_TRY IT_
Each line of the listing below, from the very first to the one that contains "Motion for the", is to be retyped exactly as it stands.

_EXERCISE DATA_
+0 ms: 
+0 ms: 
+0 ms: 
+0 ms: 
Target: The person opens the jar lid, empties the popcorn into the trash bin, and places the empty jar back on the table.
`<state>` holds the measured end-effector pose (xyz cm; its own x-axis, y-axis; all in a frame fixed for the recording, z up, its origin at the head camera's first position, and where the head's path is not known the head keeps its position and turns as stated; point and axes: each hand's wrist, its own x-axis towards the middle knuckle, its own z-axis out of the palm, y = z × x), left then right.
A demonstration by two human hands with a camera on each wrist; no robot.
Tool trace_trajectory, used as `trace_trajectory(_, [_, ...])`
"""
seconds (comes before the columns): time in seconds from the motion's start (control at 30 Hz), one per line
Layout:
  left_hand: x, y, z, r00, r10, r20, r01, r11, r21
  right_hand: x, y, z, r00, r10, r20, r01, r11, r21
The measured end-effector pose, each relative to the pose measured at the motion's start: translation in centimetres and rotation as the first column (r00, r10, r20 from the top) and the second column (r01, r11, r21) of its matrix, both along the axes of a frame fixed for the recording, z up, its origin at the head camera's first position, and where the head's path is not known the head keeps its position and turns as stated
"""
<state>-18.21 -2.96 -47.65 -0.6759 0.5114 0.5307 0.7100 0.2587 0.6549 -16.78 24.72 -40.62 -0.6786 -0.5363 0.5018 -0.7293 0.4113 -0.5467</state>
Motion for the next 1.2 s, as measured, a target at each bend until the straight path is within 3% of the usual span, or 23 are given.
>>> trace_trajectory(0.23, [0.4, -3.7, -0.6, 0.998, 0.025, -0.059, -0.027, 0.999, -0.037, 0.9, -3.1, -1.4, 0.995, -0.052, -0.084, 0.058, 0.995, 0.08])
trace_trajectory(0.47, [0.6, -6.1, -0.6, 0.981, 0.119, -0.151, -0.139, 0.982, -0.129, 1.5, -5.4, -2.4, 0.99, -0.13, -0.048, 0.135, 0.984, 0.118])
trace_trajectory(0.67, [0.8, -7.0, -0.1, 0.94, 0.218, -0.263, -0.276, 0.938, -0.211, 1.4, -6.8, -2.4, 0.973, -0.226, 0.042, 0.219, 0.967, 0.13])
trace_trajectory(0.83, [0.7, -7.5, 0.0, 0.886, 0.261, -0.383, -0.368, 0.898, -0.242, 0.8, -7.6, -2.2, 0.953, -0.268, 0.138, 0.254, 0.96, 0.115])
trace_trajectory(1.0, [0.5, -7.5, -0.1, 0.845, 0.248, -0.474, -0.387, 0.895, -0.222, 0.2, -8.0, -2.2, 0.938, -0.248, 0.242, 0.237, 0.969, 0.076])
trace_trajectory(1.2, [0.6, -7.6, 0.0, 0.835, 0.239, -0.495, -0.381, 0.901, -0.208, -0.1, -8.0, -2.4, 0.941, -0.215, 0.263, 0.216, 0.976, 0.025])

_TASK OUTPUT_
+0 ms: 
+0 ms: 
+0 ms: 
+0 ms: 
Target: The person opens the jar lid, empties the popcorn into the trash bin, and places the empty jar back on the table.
`<state>` holds the measured end-effector pose (xyz cm; its own x-axis, y-axis; all in a frame fixed for the recording, z up, its origin at the head camera's first position, and where the head's path is not known the head keeps its position and turns as stated; point and axes: each hand's wrist, its own x-axis towards the middle knuckle, its own z-axis out of the palm, y = z × x), left then right.
A demonstration by two human hands with a camera on each wrist; no robot.
Tool trace_trajectory, used as `trace_trajectory(_, [_, ...])`
"""
seconds (comes before the columns): time in seconds from the motion's start (control at 30 Hz), one per line
Layout:
  left_hand: x, y, z, r00, r10, r20, r01, r11, r21
  right_hand: x, y, z, r00, r10, r20, r01, r11, r21
The measured end-effector pose, each relative to the pose measured at the motion's start: translation in centimetres and rotation as the first column (r00, r10, r20 from the top) and the second column (r01, r11, r21) of its matrix, both along the axes of a frame fixed for the recording, z up, its origin at the head camera's first position, and where the head's path is not known the head keeps its position and turns as stated
"""
<state>-18.21 -2.96 -47.65 -0.6759 0.5114 0.5307 0.7100 0.2587 0.6549 -16.78 24.72 -40.62 -0.6786 -0.5363 0.5018 -0.7293 0.4113 -0.5467</state>
Motion for the next 1.2 s, as measured, a target at each bend until the straight path is within 3% of the usual span, or 23 are given.

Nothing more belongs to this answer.